Forgiveness is based on these timeless principles:
Luke 6:31 NIV Do to others as you would have them do to you.
Romans 12:18 NASB If possible, so far as it depends on you, be at peace with all men.
Hebrews 12:15 HCSB Make sure that no one falls short of the grace of God and that no root of bitterness springs up, causing trouble and by it, defiling many.
The true process for asking for forgiveness is different from our culture’s typical process for offering an apology. Apologies are typically one-way statements, and often include words that limit sincerity. Forgiveness involves asking and receiving – a two-way dialog. The offender identifies his offense, acknowledges that the offense was wrong, asks the recipient of the offense to forgive him, and then waits for a response. The offended person then provides a response. This benefits both parties:
· The offender gets to receive forgiveness, as they hear the other person say that they forgive him.
· The offended person gets to extend forgiveness, and so avoid the offense growing into bitterness. (It has been said that bitterness is like drinking poison and waiting for the other person to die.)
The following is an outline of weak ways of handling an offense, and much better ways of doing so.
Weak:
- Communicated in writing (email, text, etc.)
- Why is this weak? This offers no opportunity to hear each other’s tone of voice, see facial expressions, and have dialog for clarification and resolution.
- Simply saying, “Sorry.”
- Why is this weak? This generic statement lacks sincerity, humility, and specificity of the offense.
- Simply saying, “I apologize.”
- Why is this weak? This generic statement is apologizing for an unnamed offense, so it lacks ownership for the offense.
- Saying, “I am sorry if I offended you.”
- Why is this weak? “If” sounds conditional. It sounds like there might or might not be an actual offense, so there is no concrete admission by the speaker of offense. Also, this statement may be interpreted by the hearer as an accusation of them being too easily offended.
Better:
- Live, two-way communication:
- Face to face is the best, because it offers the opportunity to hear each other’s tone of voice, see facial expressions, and have dialog for clarification and resolution.

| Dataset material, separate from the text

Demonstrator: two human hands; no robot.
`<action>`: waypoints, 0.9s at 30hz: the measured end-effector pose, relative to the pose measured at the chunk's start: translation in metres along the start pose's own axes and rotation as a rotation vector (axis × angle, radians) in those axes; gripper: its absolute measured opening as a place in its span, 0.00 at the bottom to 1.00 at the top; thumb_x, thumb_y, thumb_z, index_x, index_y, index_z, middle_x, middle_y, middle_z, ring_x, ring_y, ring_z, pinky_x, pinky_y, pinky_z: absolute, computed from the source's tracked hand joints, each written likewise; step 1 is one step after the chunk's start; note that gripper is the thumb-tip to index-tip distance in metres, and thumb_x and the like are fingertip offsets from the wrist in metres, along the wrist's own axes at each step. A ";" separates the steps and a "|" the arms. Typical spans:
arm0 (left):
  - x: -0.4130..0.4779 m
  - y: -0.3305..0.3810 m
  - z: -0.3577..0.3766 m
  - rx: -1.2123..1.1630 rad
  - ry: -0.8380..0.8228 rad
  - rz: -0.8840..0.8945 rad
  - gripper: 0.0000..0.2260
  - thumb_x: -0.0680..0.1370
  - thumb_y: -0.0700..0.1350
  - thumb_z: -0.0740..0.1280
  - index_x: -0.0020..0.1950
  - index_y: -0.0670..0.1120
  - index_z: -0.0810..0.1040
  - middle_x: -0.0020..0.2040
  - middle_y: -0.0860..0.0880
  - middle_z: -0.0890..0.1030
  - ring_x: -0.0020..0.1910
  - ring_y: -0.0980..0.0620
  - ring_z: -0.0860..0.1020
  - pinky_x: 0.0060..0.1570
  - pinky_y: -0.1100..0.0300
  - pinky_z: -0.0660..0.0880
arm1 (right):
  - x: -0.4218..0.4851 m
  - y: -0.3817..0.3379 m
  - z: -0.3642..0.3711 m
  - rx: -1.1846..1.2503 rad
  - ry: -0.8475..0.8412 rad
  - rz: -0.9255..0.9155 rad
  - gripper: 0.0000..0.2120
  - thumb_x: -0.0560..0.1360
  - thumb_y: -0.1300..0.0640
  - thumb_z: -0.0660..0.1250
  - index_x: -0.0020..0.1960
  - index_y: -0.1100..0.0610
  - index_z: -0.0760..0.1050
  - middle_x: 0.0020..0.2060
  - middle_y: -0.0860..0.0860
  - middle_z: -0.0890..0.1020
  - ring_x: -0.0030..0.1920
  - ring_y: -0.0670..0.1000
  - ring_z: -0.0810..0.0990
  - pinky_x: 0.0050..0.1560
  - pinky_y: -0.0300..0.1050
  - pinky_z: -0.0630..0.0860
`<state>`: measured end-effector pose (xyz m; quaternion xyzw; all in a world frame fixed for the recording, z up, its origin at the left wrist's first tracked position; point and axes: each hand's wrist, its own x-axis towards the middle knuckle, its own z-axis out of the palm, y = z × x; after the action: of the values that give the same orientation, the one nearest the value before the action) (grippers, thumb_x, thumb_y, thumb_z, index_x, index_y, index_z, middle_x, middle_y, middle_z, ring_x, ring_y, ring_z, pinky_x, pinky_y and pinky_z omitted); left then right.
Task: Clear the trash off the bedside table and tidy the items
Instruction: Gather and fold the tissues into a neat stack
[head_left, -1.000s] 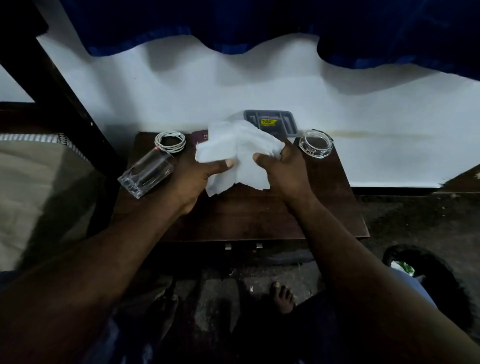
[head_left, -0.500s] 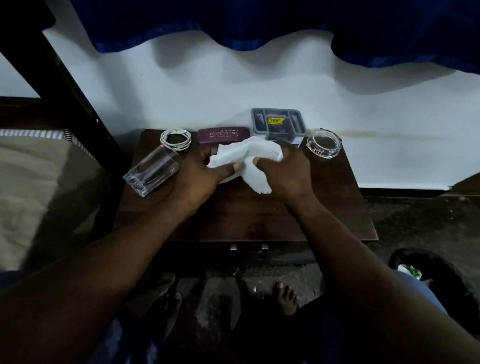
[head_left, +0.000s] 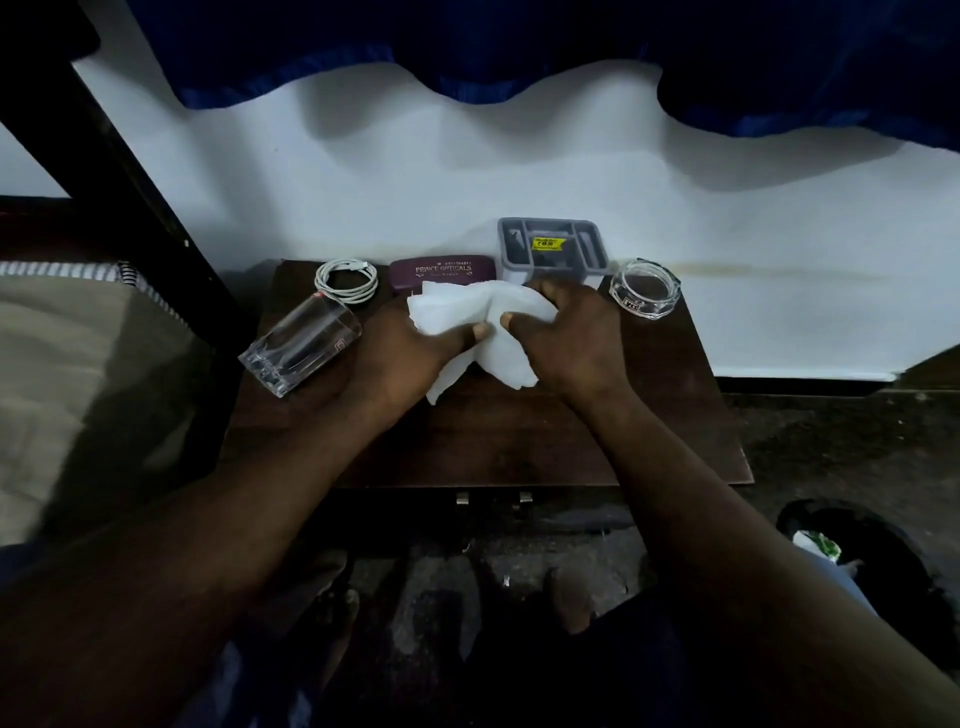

- Phone call is also good, for similar reasons. (It only lacks the ability to see facial expressions.)
- Identify the offense and own it.
- Even if the other person has more fault in the situation, own your part.
- Ask for forgiveness (and pause for their response)
- This provides an opportunity for giving and receiving forgiveness.
Even if the other person is 90% at fault, we are responsible for our 10%. This can be challenging. But often, as we accept responsibility for our 10%, it frees up the other person to acknowledge their 90%.
So, here is the pattern of wording that my mentors taught me:
I was wrong in [my action, or my attitude of… Be specific]. I know that this hurt you, and I am so sorry [acknowledging that your wrong was not benign, but actually caused hurt]. Would you forgive me? [And then wait for their response]
So, how did I apply this process to my relationship with my dad? I identified my 10%, and asked my dad to forgive me, using this pattern of wording. God used this to begin the process of significant restoration to my relationship with him, and freed my dad to begin to own his part.
How about you? What relationship is God bringing to your mind right now in which there is an offense that separates you from them? Remember that, even if the other person is 90% at fault, you are responsible for your 10%. I believe that as you accept responsibility for your 10%, it will free up the other person to begin to acknowledge their 90%. Will you identify your 10% and ask them to forgive you?
Today, I encourage you to “Reflect on This.”